# Need a digital camera under Rs 1500 - 1600?



## clerkman1612 (Jan 30, 2011)

Guys! I need a *good reliable digital camera* under *Rs 1500 - 1600*. It should have at least 3 to 5 Mega Pixels quality video recording feature. If I need to buy more memory (optional feature),then I am willing to buy it(more memory) even separate. And If there is no camera of this mega pixels quality under the above precribed budget,then recommend me the eligible camera under this budget(Rs 1600). Actually I want to record videos and upload it to website (through usb feature) so it must have a watchable video quality. I m creating a website by next month. That why I m looking for a new digital camera. And I don't know anything about digital cameras. So Plz digits experts help me in sugggesting it. I prefer buying only from a local shop in delhi.I will also use image shooting feature in the camera.


----------



## pulkitpopli2004 (Jan 30, 2011)

get any 2nd hand camera... check ebay.in

or increase ur budget atleast upto 4.5k..


----------



## clerkman1612 (Jan 30, 2011)

pulkitpopli2004 said:


> get any 2nd hand camera... check ebay.in
> 
> or increase ur budget atleast upto 4.5k..

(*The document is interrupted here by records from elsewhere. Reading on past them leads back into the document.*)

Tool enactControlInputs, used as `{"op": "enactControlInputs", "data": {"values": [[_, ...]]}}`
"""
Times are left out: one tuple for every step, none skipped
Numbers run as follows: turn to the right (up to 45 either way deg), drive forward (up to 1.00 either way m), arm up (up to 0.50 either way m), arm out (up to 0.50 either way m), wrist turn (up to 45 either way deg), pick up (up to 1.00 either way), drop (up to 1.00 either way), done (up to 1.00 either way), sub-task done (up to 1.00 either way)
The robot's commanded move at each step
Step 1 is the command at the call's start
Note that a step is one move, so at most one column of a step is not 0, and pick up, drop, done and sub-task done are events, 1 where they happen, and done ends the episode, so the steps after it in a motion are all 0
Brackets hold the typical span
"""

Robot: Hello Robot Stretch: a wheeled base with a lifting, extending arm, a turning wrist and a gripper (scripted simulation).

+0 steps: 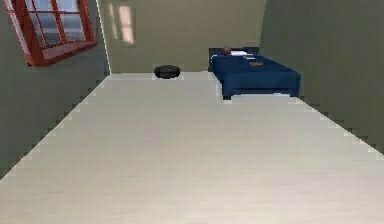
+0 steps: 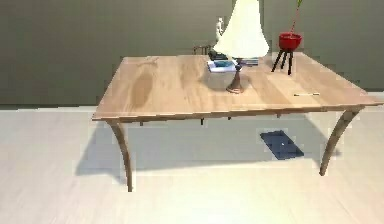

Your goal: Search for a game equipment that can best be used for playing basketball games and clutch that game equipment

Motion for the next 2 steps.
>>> {"op": "enactControlInputs", "data": {"values": [[0.0, 1.00, 0.00, 0.00, 0.0, 0.00, 0.00, 0.00, 0.00], [0.0, 1.00, 0.00, 0.00, 0.0, 0.00, 0.00, 0.00, 0.00]]}}
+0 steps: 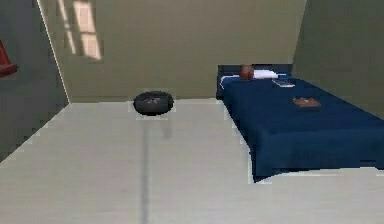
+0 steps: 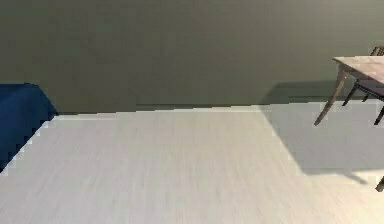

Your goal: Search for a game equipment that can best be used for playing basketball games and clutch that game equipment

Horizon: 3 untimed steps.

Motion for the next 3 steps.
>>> {"op": "enactControlInputs", "data": {"values": [[0.0, 1.00, 0.00, 0.00, 0.0, 0.00, 0.00, 0.00, 0.00], [0.0, 1.00, 0.00, 0.00, 0.0, 0.00, 0.00, 0.00, 0.00], [-9.0, 0.00, 0.00, 0.00, 0.0, 0.00, 0.00, 0.00, 0.00]]}}
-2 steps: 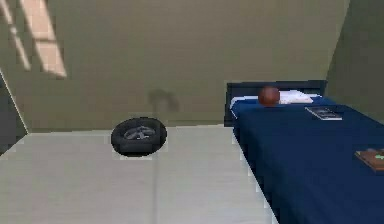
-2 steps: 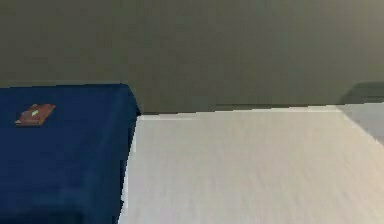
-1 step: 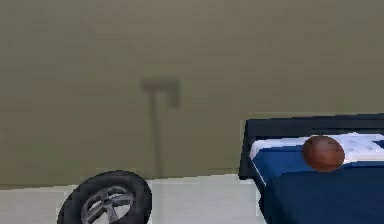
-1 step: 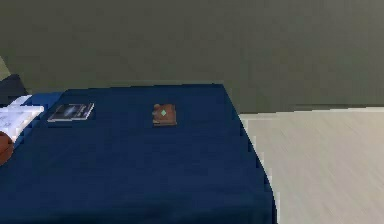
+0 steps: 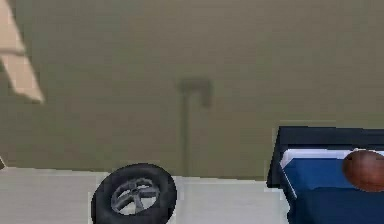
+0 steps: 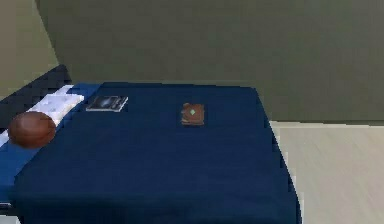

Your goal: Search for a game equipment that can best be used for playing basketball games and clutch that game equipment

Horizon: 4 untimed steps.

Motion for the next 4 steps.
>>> {"op": "enactControlInputs", "data": {"values": [[0.0, 0.35, 0.00, 0.00, 0.0, 0.00, 0.00, 0.00, 0.00], [-27.0, 0.00, 0.00, 0.00, 0.0, 0.00, 0.00, 0.00, 0.00], [45.0, 0.00, 0.00, 0.00, 0.0, 0.00, 0.00, 0.00, 0.00], [6.0, 0.00, 0.00, 0.00, 0.0, 0.00, 0.00, 0.00, 0.00]]}}
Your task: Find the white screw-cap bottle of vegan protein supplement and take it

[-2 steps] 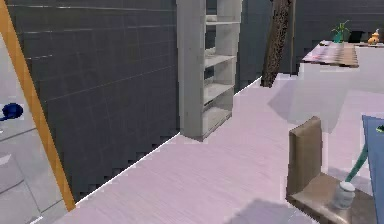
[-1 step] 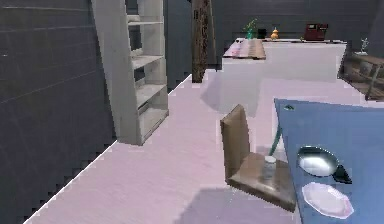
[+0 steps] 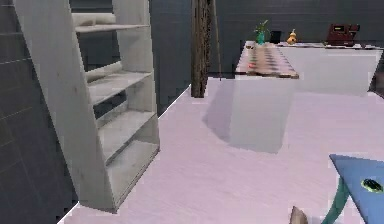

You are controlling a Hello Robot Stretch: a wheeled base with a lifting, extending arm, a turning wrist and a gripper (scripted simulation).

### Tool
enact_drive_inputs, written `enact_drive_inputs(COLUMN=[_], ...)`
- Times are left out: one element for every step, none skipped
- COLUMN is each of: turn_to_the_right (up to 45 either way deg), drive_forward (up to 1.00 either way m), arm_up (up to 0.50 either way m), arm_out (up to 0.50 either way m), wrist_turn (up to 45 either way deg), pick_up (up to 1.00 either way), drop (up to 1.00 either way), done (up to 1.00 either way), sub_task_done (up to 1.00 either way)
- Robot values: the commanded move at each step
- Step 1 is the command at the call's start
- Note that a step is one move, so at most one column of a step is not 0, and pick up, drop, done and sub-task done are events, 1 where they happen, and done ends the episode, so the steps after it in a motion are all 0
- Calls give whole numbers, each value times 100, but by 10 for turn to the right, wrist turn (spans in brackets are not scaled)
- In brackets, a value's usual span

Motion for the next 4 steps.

But this site sells even cheap digital cameras as low as Rs 700 - 800.
Shop Online and Compare Price - Compare and Shop Online in India for Mobiles, Laptops, Cameras, Automobiles

Are these cameras(on sale by naaptol) of bad qualities?


----------



## sujoyp (Jan 30, 2011)

for that cheap cam u have to check frontech type companies...donno whats the quality...
check this list
Digital Cameras - Compare n Buy Digital Camera at Low Price Online in India


----------



## pulkitpopli2004 (Jan 30, 2011)

quality is like a 2MP camera of mobile phone..


----------